» What is required
With the pictures removed, write out the full listing below exactly.

» Stored data
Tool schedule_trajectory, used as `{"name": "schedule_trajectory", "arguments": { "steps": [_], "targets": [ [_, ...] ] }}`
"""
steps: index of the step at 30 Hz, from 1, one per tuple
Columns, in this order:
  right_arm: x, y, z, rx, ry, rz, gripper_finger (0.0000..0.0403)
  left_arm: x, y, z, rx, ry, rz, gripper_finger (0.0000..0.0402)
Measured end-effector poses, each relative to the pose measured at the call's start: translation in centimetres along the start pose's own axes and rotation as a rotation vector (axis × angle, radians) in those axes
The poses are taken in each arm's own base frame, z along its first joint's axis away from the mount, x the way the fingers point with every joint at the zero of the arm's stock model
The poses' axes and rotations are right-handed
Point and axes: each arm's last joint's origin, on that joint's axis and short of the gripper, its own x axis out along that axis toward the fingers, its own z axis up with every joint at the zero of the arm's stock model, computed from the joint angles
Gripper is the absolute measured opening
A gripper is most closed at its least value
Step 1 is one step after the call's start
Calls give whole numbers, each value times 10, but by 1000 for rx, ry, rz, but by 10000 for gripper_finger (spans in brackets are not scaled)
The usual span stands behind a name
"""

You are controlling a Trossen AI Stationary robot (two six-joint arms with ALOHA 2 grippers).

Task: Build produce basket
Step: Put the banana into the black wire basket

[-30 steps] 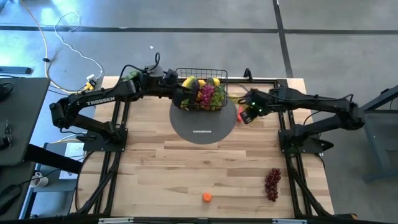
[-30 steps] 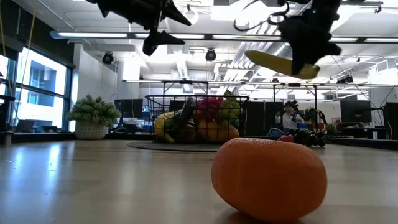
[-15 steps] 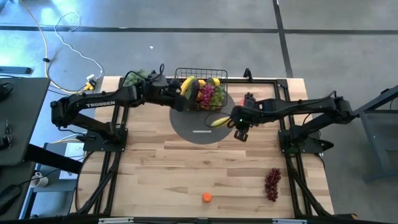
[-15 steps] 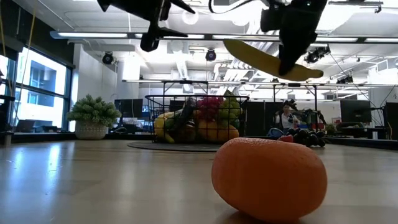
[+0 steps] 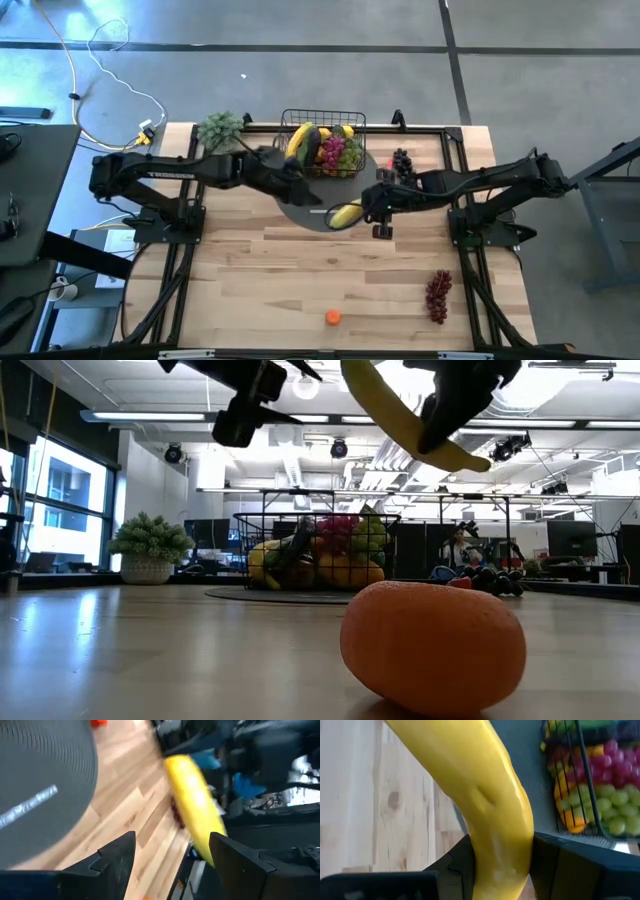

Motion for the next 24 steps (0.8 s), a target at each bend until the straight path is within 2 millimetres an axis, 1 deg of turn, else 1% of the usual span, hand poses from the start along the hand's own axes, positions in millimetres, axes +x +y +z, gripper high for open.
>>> {"name": "schedule_trajectory", "arguments": {
  "steps": [4, 8, 12, 16, 24],
  "targets": [
    [0, 1, -1, -55, 7, -8, 111, 16, -1, -8, -37, 31, -7, 243],
    [0, 1, -3, -108, 28, -11, 111, 33, -2, -10, -60, 29, -48, 243],
    [0, 1, -5, -144, 47, -11, 111, 49, -1, -10, -84, 22, -97, 243],
    [-1, 0, -9, -180, 86, -17, 111, 63, 5, -10, -123, 27, -94, 243],
    [0, -7, -12, -226, 130, -62, 111, 85, 12, -9, -175, 21, -142, 243]
  ]
}}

» Answer to this task
Tool schedule_trajectory, used as `{"name": "schedule_trajectory", "arguments": { "steps": [_], "targets": [ [_, ...] ] }}`
"""
steps: index of the step at 30 Hz, from 1, one per tuple
Columns, in this order:
  right_arm: x, y, z, rx, ry, rz, gripper_finger (0.0000..0.0403)
  left_arm: x, y, z, rx, ry, rz, gripper_finger (0.0000..0.0402)
Measured end-effector poses, each relative to the pose measured at the call's start: translation in centimetres along the start pose's own axes and rotation as a rotation vector (axis × angle, radians) in those axes
The poses are taken in each arm's own base frame, z along its first joint's axis away from the mount, x the way the fingers point with every joint at the zero of the arm's stock model
The poses' axes and rotations are right-handed
Point and axes: each arm's last joint's origin, on that joint's axis and short of the gripper, its own x axis out along that axis toward the fingers, its own z axis up with every joint at the zero of the arm's stock model, computed from the joint angles
Gripper is the absolute measured opening
A gripper is most closed at its least value
Step 1 is one step after the call's start
Calls give whole numbers, each value times 10, but by 1000 for rx, ry, rz, but by 10000 for gripper_finger (spans in brackets are not scaled)
The usual span stands behind a name
"""

You are controlling a Trossen AI Stationary robot (two six-joint arms with ALOHA 2 grippers).

Task: Build produce basket
Step: Put the banana into the black wire basket

[-30 steps] 
[-30 steps] 
[-15 steps] 
[-15 steps] 
[+0 steps] 

Motion for the next 24 steps (0.8 s), a target at each bend until the straight path is within 2 millimetres an axis, 1 deg of turn, else 1% of the usual span, hand poses from the start along the hand's own axes, positions in millimetres, axes +x +y +z, gripper high for open.
>>> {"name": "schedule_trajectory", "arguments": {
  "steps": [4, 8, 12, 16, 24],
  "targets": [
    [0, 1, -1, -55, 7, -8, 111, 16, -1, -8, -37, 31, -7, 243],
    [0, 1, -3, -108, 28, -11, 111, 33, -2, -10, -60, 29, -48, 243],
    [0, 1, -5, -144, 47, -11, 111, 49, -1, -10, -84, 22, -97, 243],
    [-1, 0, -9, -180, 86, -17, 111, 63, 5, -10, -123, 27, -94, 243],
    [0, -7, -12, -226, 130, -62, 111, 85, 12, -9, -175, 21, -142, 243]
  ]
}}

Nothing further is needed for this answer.